### Task instructions
Would you restate the listing word for word, with the images omitted?

═══ Provided data ═══

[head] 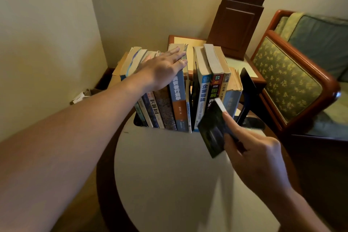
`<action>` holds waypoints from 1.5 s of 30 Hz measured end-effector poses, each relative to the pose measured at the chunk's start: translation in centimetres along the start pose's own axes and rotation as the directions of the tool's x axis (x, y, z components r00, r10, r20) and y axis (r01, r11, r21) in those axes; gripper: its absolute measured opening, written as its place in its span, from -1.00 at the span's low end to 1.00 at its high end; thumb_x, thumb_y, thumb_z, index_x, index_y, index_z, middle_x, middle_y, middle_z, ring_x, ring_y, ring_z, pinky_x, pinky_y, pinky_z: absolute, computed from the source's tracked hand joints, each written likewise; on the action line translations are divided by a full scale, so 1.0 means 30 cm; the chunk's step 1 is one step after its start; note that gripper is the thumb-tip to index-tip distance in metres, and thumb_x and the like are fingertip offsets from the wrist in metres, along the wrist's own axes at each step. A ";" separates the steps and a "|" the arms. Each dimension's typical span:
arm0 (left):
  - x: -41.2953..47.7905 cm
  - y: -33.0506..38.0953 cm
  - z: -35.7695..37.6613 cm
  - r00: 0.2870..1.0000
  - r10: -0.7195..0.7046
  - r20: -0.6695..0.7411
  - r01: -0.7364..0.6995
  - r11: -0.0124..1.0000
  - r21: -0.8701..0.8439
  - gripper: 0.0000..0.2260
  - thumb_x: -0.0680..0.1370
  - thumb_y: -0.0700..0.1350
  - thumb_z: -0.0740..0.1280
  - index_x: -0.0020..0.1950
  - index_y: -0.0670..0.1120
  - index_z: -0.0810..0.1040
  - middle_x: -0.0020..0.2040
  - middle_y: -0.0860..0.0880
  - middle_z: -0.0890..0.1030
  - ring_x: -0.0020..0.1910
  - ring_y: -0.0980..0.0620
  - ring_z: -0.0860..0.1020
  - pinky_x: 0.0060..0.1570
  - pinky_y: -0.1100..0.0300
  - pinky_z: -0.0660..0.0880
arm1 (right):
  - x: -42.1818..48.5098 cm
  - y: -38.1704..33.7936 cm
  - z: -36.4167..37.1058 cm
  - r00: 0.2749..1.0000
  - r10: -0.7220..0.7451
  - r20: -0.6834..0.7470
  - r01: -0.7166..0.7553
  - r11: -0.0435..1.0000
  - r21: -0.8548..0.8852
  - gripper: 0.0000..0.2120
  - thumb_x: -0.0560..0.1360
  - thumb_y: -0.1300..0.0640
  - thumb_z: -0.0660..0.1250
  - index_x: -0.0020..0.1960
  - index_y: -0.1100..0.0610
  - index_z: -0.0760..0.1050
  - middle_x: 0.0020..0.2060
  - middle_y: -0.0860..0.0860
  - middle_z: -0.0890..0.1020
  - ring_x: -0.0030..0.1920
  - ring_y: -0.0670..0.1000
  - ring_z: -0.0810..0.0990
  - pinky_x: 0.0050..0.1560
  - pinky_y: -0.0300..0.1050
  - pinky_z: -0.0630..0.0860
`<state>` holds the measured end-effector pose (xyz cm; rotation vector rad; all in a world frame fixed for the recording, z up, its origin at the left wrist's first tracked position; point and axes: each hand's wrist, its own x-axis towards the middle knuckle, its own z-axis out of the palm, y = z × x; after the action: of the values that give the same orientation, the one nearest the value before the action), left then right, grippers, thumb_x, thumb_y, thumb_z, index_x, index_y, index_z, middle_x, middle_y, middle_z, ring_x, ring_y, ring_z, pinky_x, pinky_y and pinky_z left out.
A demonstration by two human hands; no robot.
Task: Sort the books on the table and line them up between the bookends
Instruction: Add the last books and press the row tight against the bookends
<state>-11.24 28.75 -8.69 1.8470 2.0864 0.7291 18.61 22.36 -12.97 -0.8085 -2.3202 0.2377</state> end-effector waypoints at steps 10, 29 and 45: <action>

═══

### Exercise response
[head] 
`<action>` holds waypoints from 1.5 s of 30 Hz measured end-effector poses, each relative to the pose measured at the chunk's start: translation in centimetres along the start pose's own axes and rotation as the directions of the tool's x axis (x, y, z components r00, r10, r20) and y axis (r01, r11, r21) in those axes; gripper: its absolute measured opening, written as its place in its span, from -1.00 at the span's low end to 1.00 at its high end; thumb_x, thumb_y, thumb_z, index_x, index_y, index_z, middle_x, middle_y, middle_z, ring_x, ring_y, ring_z, pinky_x, pinky_y, pinky_z: absolute, computed from the source's tracked hand joints, each written likewise; on the action line translations are divided by a full scale, so 1.0 means 30 cm; the chunk's step 1 is one step after its start; note that gripper is the thumb-tip to index-tip distance in metres, and thumb_x and the like are fingertip offsets from the wrist in metres, along the wrist's own axes at each step. A ";" separates the steps and a "|" the arms. Each dimension's typical span:
arm0 (left):
  - x: -41.2953..47.7905 cm
  - y: -33.0506..38.0953 cm
  - z: -35.7695..37.6613 cm
  - r00: 0.2870..1.0000
  - r10: -0.7195..0.7046
  - r20: -0.6695..0.7411
  - r01: -0.7364..0.6995
  - r11: -0.0124..1.0000
  - r21: -0.8701..0.8439
  - gripper: 0.0000..0.2260
  - thumb_x: -0.0680..0.1370
  - thumb_y: -0.0700..0.1350
  - thumb_z: -0.0740..0.1280
  - index_x: -0.0020..0.1950
  - index_y: -0.0670..0.1120
  - index_z: -0.0810..0.1040
  - middle_x: -0.0020..0.2040
  - middle_y: -0.0860..0.0880
  - middle_z: -0.0890..0.1030
  - ring_x: -0.0020..0.1910
  - ring_y: -0.0980..0.0620
  - ring_z: -0.0860..0.1020
  - pinky_x: 0.0060..0.1570
  - pinky_y: -0.1100..0.0300
  - pinky_z: -0.0660..0.0880
arm1 (right):
  - x: -42.1818..48.5098 cm
  - y: -38.1704..33.7936 cm
  - z: -36.4167..37.1058 cm
  - r00: 0.2749..1.0000
  - r10: -0.7220..0.7451
  - r20: -0.6834..0.7470
  - r01: -0.7166..0.7553
  - r11: -0.0435..1.0000
  - r21: -0.8548..0.8852
  - gripper: 0.0000..0.2120
  - thumb_x: -0.0560..0.1360
  - thumb_y: -0.1300..0.0640
  - thumb_z: -0.0660..0.1250
  - index_x: -0.0020..0.1960
  - index_y: -0.1100..0.0610
  - index_z: -0.0760..0.1050
  - middle_x: 0.0020..0.2060
  - middle_y: -0.0860..0.0860
  - middle_z: -0.0890..0.1020
  - ring_x: -0.0030..0.1920
  - ring_y: -0.0670..0.1000
  - ring_z: -0.0810..0.0990
  - pinky_x: 0.0050..0.1560
  - pinky_y: -0.0300..0.1050
  - pinky_z: -0.0630..0.0860
`<state>` holds the measured end-effector pose (xyz cm; rotation vector rad; all in a world frame fixed for the recording, z up, its origin at the left wrist's first tracked position; point and axes: each hand's wrist, its own x-axis towards the middle knuckle, its own z-axis out of the palm, y = z × x; after the action: of the values that give the same orientation, the one nearest the value before the action), left then right, grippers, thumb_x, thumb_y, thumb_z, index_x, index_y, index_z, middle_x, middle_y, middle_z, ring_x, ring_y, ring_z, pinky_x, pinky_y and pinky_z left out.
A demonstration by two human hands; no robot.
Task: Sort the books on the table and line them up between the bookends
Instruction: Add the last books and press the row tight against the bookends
<state>-11.24 28.75 -8.69 1.8470 2.0864 0.7291 18.61 22.36 -12.97 -0.8085 -2.3202 0.2377</state> end-effector waypoints at steps 10, 29 and 45: <action>

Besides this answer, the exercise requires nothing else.